Task directions: Extract from the listing each line in which the word "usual" appears.

Materials provided:
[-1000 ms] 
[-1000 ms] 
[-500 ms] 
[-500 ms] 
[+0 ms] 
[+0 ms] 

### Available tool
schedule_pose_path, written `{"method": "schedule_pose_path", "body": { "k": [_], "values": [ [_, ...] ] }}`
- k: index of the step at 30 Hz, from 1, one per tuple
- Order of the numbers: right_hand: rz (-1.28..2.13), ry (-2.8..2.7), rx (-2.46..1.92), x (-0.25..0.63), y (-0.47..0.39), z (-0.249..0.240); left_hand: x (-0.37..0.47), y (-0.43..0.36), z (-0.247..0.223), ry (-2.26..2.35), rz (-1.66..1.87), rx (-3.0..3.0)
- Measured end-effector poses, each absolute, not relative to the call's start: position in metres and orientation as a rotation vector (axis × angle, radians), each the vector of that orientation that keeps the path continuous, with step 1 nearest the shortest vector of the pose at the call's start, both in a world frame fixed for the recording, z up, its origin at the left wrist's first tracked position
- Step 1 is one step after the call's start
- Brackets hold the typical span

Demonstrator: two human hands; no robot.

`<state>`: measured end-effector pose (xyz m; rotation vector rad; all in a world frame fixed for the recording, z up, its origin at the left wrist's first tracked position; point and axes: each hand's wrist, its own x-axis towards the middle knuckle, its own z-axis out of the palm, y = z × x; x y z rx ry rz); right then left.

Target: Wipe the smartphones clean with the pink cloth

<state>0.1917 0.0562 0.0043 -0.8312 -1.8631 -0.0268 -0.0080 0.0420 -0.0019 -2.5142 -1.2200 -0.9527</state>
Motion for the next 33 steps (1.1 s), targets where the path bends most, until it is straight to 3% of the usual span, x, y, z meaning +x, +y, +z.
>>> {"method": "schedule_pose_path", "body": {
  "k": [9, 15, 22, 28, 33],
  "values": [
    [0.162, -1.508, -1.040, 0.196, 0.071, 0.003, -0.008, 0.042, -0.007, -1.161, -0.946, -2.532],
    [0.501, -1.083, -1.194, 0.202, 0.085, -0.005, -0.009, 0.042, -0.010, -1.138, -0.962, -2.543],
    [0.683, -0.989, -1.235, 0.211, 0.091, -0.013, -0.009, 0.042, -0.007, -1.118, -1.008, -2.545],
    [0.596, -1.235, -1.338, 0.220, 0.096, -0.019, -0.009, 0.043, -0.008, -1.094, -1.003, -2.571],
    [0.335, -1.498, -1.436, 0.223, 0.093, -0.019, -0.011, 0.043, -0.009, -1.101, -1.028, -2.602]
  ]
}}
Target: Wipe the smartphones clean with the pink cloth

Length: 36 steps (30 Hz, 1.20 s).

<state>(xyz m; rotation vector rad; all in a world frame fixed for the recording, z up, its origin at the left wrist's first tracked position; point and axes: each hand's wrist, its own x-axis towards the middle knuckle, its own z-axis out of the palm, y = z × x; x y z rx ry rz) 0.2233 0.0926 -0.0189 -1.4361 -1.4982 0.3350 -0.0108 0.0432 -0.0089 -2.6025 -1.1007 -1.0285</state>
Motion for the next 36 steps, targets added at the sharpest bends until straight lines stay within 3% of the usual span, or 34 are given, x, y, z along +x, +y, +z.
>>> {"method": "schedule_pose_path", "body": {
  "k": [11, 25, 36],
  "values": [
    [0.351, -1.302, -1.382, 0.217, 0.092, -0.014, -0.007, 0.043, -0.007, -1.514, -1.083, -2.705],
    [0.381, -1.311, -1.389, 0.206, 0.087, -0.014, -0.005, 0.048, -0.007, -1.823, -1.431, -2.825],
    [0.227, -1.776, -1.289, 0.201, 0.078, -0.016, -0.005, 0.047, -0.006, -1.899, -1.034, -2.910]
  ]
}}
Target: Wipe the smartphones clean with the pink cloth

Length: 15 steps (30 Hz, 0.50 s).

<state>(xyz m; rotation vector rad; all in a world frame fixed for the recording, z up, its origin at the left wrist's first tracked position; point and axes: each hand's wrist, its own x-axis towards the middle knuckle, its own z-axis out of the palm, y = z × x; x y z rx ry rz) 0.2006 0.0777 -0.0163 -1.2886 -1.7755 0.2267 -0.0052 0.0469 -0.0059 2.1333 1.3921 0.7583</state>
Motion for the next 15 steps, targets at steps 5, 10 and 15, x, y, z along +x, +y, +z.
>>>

Exercise response:
Motion for the next 33 steps (1.1 s), targets where the path bends most, until it is straight to 3% of the usual span, x, y, z meaning +x, +y, +z.
Motion for the next 36 steps, targets added at the sharpest bends until straight lines stay within 3% of the usual span, or 34 are given, x, y, z along +x, +y, +z.

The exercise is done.